Issa Rae’s Insecure is a great start. Westworld, too, is a step in the right direction. But neither excuse the continued negligence of its other shows. As Silicon Valley gears up for a 5th season, I’ll close out this Diversity Check with a quote from Jessica Alice for Junkee:
“It’s not enough for a program…to simply mirror the world’s problems. Realistic it might be; satirical it isn’t. There needs to be an element of subversion and judgement on the status quo. There needs to be critique. As it stands, Silicon Valley is essentially endorsing the lack of gender and racial diversity that inhabits the tech world.”

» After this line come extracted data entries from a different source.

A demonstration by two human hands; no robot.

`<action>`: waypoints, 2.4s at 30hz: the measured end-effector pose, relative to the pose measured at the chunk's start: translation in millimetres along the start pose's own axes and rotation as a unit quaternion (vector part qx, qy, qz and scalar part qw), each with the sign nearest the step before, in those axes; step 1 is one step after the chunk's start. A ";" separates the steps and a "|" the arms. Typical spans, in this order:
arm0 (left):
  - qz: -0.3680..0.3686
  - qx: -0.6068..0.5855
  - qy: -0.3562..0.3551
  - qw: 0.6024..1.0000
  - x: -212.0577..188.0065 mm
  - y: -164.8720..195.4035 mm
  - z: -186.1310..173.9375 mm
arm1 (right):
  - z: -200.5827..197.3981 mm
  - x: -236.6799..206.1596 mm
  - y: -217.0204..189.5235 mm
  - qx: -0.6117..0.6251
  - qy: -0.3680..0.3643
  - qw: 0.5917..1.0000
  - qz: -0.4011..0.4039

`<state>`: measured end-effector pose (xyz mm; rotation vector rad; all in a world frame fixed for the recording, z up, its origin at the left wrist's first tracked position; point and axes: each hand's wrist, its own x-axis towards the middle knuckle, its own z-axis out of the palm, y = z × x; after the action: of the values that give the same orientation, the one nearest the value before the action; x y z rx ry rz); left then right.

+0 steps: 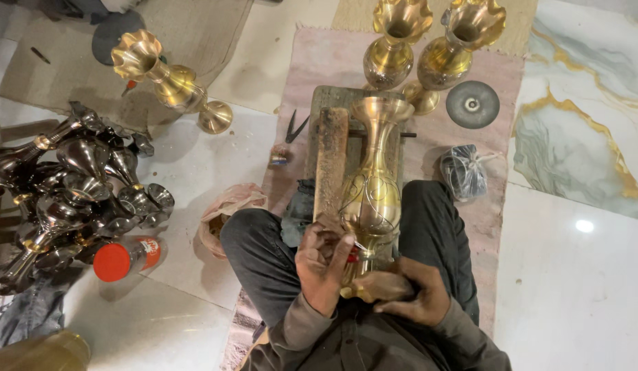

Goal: The person sits on the floor and hammers a brass vase held on a sandbag, using a wooden mallet and a small punch to chase and shape the vase's surface, rotating the vase between strikes. Finished brass vases and a pile of dark metal parts sit nearby on the floor.

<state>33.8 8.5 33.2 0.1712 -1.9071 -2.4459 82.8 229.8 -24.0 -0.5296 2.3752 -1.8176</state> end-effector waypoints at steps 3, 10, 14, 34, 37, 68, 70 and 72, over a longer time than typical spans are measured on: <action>-0.017 -0.033 -0.015 0.999 -8.2 -0.6 11.2 | 2.2 -3.7 -9.8 -0.077 0.001 0.997 -0.029; 0.005 -0.003 0.027 1.000 -14.3 -16.1 21.5 | 15.0 -13.9 -17.6 -0.199 0.045 0.979 -0.005; 0.076 0.053 0.039 0.995 -14.0 -29.2 19.3 | 14.7 -13.5 -25.4 -0.199 0.040 0.978 -0.056; 0.069 0.120 -0.031 0.990 55.8 -3.5 -11.7 | -49.6 24.9 -17.6 -0.152 -0.037 0.962 0.224; 0.062 0.124 -0.151 0.979 113.3 2.5 -12.1 | -85.0 36.5 5.9 -0.205 0.035 0.942 0.263; 0.015 0.191 -0.226 0.955 180.7 -15.4 24.6 | -216.2 160.4 -82.4 -0.407 -0.032 0.903 0.136; 0.057 0.229 -0.222 0.946 180.0 -14.3 25.2 | -218.2 178.1 -78.4 -0.373 -0.045 0.923 0.078; 0.011 0.222 -0.218 0.950 179.1 -13.0 25.8 | -220.2 192.9 -73.7 -0.353 -0.069 0.932 0.051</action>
<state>-146.4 19.5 15.1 -0.4170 -2.5998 -2.1256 -145.6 350.2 132.3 -0.5488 2.8371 -0.8017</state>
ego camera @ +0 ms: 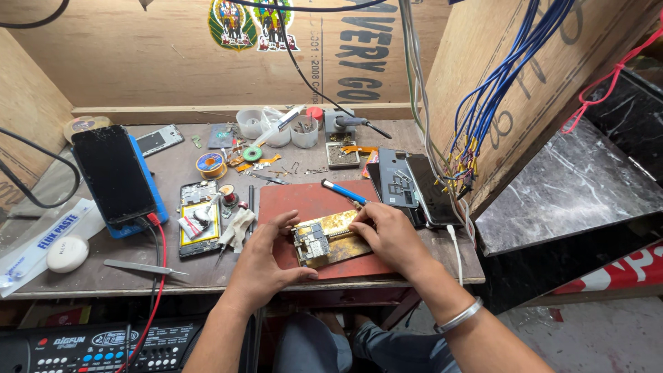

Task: The person works at a cluttered repair bench, handling a small circuit board and a smartphone. They use tweezers to manipulate components on the board, place the board into a vise, and adjust it with both hands. A multimeter and other tools are visible on the bench.

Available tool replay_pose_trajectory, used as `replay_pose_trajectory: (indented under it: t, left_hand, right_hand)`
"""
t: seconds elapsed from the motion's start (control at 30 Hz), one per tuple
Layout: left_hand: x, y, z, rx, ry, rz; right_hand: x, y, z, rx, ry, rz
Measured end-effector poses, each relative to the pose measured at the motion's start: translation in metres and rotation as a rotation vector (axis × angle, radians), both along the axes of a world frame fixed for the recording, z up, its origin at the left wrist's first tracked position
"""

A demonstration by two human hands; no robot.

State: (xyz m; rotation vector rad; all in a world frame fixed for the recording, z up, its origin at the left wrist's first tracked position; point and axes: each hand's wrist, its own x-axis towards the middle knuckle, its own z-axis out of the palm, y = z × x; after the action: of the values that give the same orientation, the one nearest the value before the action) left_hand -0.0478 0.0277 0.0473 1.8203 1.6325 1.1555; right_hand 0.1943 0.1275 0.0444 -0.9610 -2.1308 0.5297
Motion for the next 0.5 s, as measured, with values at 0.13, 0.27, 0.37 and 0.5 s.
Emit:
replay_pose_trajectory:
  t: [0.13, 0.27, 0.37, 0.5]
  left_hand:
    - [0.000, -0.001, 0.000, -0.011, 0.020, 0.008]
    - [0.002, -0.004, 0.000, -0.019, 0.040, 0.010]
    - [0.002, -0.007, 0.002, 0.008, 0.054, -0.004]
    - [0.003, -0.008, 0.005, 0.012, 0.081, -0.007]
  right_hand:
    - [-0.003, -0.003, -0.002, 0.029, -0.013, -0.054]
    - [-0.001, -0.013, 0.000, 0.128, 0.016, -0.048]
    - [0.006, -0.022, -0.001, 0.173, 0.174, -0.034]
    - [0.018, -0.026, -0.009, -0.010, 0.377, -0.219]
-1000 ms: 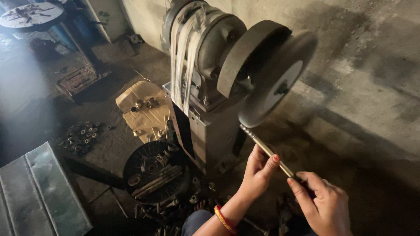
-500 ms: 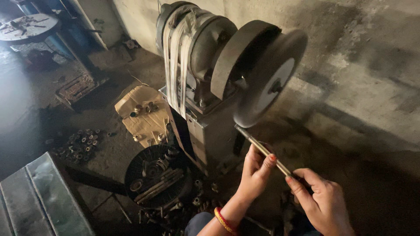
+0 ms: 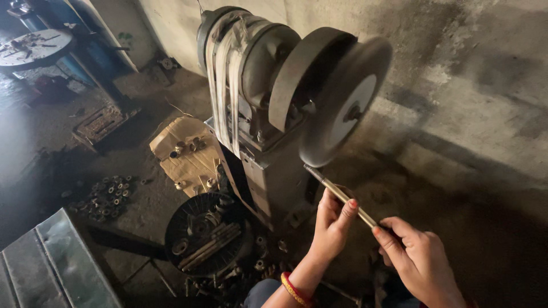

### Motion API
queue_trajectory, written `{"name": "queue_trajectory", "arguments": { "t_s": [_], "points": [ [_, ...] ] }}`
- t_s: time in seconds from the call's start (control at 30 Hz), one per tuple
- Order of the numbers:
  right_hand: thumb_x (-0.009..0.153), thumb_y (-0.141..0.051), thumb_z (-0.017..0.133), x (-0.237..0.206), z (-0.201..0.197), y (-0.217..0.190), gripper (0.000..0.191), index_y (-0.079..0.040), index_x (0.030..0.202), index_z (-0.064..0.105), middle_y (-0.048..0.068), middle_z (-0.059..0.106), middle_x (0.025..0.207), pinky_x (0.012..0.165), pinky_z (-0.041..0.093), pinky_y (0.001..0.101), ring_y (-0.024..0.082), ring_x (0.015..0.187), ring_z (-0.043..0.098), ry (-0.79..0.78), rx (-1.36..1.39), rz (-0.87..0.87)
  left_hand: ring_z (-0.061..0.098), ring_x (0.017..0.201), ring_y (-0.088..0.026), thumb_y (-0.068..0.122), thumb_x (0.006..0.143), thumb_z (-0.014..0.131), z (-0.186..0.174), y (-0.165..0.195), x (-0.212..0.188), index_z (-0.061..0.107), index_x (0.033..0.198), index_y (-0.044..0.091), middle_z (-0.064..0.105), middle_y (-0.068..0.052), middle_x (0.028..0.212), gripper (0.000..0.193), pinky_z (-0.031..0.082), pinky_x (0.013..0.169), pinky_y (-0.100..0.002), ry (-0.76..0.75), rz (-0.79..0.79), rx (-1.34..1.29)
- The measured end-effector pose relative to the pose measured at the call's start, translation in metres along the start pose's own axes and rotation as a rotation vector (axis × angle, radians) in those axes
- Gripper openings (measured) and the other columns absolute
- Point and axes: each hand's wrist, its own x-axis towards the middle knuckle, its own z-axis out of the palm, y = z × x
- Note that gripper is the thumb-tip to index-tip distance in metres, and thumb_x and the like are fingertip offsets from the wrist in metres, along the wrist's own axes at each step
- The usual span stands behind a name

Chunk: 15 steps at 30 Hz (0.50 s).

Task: The person holds a long metal rod with both hands and presses it against a rotating grinding wheel to smooth or shape its surface. They repeatedly rotate and reposition the rod while maintaining contact with the wheel.

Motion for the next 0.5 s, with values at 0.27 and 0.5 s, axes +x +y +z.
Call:
{"name": "queue_trajectory", "arguments": {
  "t_s": [0.27, 0.5],
  "points": [
    [0.085, -0.030, 0.076, -0.009, 0.010, 0.003, 0.025, -0.010, 0.100, 0.072, 0.009, 0.069, 0.076, 0.057, 0.053, 0.0363, 0.026, 0.063, 0.069, 0.357, -0.451, -0.417, 0.049, 0.091, -0.009, 0.017, 0.108, 0.067, 0.003, 0.013, -0.004, 0.050, 0.111, 0.005, 0.054, 0.000, 0.100, 0.021, 0.043, 0.083, -0.024, -0.131, 0.111, -0.039],
    [0.084, -0.029, 0.078, -0.017, 0.020, 0.000, 0.024, -0.011, 0.100, 0.074, 0.001, 0.063, 0.083, 0.060, 0.052, 0.0345, 0.022, 0.069, 0.068, 0.502, -0.538, -0.490, 0.048, 0.093, -0.008, 0.017, 0.106, 0.064, 0.007, 0.015, -0.003, 0.051, 0.111, 0.005, 0.054, 0.000, 0.101, 0.018, 0.041, 0.084, -0.023, -0.075, 0.032, -0.071]
  ]
}}
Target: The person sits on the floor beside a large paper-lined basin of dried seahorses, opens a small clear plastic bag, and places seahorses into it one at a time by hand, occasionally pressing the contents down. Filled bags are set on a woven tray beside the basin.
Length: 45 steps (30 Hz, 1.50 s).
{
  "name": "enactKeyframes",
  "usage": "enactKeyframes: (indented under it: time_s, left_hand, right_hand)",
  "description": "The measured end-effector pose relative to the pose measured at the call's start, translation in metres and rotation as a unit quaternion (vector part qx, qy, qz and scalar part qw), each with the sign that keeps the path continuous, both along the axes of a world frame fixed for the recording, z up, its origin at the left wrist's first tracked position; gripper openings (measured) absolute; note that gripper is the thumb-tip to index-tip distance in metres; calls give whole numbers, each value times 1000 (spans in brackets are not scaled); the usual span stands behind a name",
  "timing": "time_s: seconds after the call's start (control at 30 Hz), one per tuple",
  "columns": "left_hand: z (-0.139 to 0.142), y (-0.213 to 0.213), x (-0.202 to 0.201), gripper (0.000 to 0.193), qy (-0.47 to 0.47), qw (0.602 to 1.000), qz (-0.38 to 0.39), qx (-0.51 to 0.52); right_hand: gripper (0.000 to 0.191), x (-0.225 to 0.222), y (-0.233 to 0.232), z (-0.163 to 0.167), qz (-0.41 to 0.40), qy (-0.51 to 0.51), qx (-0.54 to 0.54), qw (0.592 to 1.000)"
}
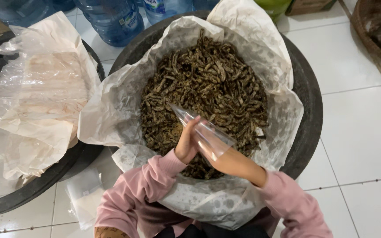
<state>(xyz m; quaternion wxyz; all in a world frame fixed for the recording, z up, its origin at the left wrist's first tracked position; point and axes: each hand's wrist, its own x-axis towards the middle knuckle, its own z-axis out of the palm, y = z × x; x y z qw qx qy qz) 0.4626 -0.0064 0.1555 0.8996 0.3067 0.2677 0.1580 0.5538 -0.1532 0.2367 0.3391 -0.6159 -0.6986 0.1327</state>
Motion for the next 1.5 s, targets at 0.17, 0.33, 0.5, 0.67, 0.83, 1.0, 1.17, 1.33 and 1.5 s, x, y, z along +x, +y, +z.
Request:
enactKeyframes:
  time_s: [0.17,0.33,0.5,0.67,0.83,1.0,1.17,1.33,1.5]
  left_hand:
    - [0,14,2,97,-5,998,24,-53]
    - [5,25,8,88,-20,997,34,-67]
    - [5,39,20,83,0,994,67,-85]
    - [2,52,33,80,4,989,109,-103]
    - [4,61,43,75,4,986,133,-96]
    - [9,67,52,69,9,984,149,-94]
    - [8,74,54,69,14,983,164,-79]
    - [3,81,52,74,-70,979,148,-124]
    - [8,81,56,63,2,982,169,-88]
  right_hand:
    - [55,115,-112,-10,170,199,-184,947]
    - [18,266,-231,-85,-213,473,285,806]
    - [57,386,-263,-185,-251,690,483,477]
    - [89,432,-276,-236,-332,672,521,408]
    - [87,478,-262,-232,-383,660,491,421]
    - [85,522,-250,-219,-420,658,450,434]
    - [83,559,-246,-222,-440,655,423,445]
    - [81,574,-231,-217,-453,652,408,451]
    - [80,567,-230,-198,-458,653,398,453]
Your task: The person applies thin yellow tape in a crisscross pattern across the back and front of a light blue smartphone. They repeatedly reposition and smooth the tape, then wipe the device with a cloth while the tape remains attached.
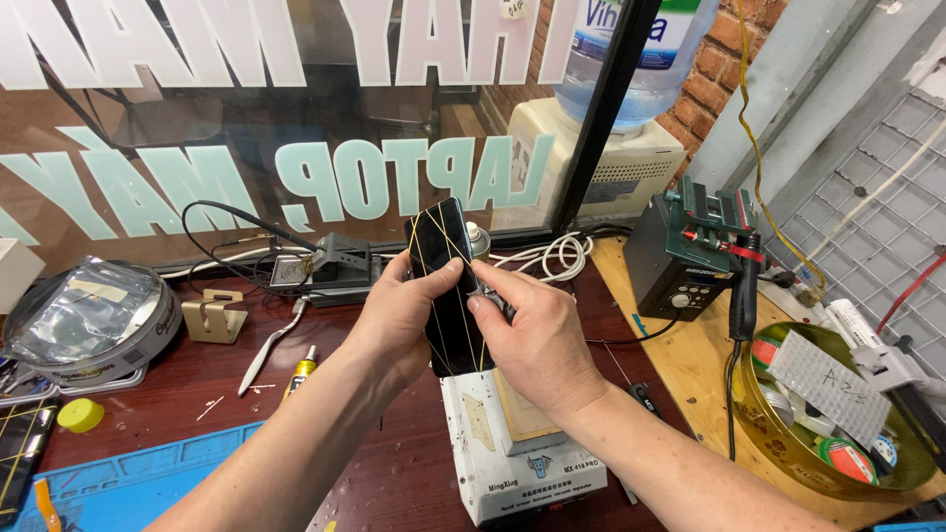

¹ We define “recurring characters” in HBO’s Silicon Valley as those who appear in at least 3 of the 38 episodes released across Seasons 1–4.
² Tech workers in Silicon Valley, CA are defined by the Equal Employment Opportunity Commission at length in this report. Between the two regions they specify, either San Francisco-Oakland-Fremont or Santa Clara County, we use the latter in our study since it encompasses our locational comparison, the city of Palo Alto, CA.
³ Author’s analysis of data captured via arementalkingtoomuch.com.